Surely a proprietorship is the person. What if that person decides to become a partnership of two? A partnership of three? What if the three decide to incorporate? What if the three decide to take the corporation public? Where and why is the line drawn that separates the person from the entity?

#32 | Posted by et_al at 2018-02-07 02:25 PM | Reply

"Where along the continuum of business entities does the entity lose it's identity with person[s] that make up the entity."

At inception, because it's a separate legal entity.

#33 | Posted by snoofy at 2018-02-07 08:13 PM | Reply

Same way a "baby" is a separate legal entity from its "mother" at birth, but not before.

#34 | Posted by snoofy at 2018-02-07 08:14 PM | Reply

At inception, because it's a separate legal entity.

Not in every context. Take a LLC, for example, it is a collection of its members, and in certain circumstances (LLC citizenship for diversity jurisdiction and accredited investing are two that immediately pop to mind) the identity of the members is more important than the entity itself. Similar types of distinctions can be made for S Corporations, Master Limited Partnerships and smaller REITs.

#35 | Posted by Rightocenter at 2018-02-07 08:35 PM | Reply

Well then. Pennsylvania just needs to re-fashion itself as a LLC, and they can Gerrymander all they want!

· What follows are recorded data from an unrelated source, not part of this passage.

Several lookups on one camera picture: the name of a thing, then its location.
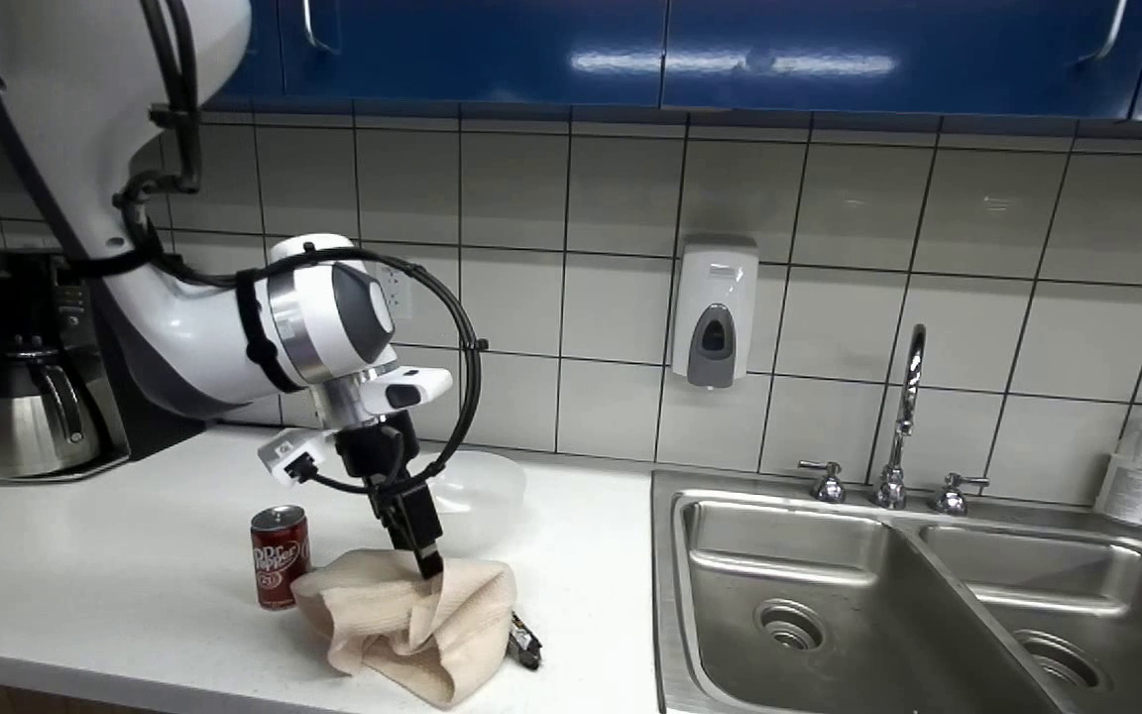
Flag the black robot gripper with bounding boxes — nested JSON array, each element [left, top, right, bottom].
[[336, 417, 444, 581]]

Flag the beige cloth towel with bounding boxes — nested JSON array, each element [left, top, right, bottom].
[[293, 553, 517, 709]]

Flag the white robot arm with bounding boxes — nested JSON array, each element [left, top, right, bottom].
[[0, 0, 452, 577]]

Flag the dark snack bar wrapper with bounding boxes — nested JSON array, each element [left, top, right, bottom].
[[506, 620, 545, 669]]

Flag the red soda can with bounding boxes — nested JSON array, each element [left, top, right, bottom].
[[251, 504, 309, 610]]

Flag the stainless steel double sink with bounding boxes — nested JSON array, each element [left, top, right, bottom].
[[652, 471, 1142, 714]]

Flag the chrome sink faucet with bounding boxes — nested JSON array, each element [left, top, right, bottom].
[[800, 324, 975, 517]]

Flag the stainless steel coffee carafe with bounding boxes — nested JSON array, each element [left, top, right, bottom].
[[0, 349, 100, 483]]

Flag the black steel coffee maker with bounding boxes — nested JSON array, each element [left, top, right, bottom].
[[0, 245, 212, 483]]

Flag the wooden lower cabinet front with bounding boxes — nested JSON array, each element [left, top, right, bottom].
[[0, 685, 148, 714]]

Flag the blue upper cabinets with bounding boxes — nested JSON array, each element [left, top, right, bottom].
[[218, 0, 1142, 122]]

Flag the clear soap bottle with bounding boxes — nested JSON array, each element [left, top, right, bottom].
[[1096, 409, 1142, 529]]

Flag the white wall soap dispenser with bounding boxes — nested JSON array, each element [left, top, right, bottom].
[[673, 238, 759, 388]]

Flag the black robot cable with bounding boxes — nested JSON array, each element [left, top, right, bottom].
[[112, 0, 490, 499]]

#36 | Posted by snoofy at 2018-02-07 08:37 PM | Reply

Denying corporations personhood rights does not deny the owners their personhood rights.

#37 | Posted by bored at 2018-02-07 08:54 PM | Reply

"It had nothing to do with the degree of the gerrymander and everything to do with federalism."

So, it wasn't about the the degree of gerrymandering that drove the decision but rather that the scotus felt no need to overrule the state courts decision.

IOW, if the 13-5 edge held by the GOP were only 10-8 and the state court still ruled it had to be redrawn, the GOPs appeal would still have been rejected?

#38 | Posted by eberly at 2018-02-07 08:57 PM | Reply

Denying corporations personhood rights does not deny the owners their personhood rights.

What if the corporation's business is issue advocacy and there is only one shareholder, its president who identifies with the issues.

#39 | Posted by et_al at 2018-02-07 09:27 PM | Reply

#38 | Posted by eberly

Yes.

#40 | Posted by et_al at 2018-02-07 09:30 PM | Reply

#35 you cite certain circumstances, but what's the answer for the general circumstance?

#41 | Posted by snoofy at 2018-02-07 10:02 PM | Reply

"What if the corporation's business is issue advocacy and there is only one shareholder, its president who identifies with the issues."

I don't understand the legal issue being raised.
Hopefully this follow-on explains why:
What if the issue being advocated is murder, and he leads by example and murders someone?
So, it's not clear what you're suggesting. Can we only charge the company with murder or something?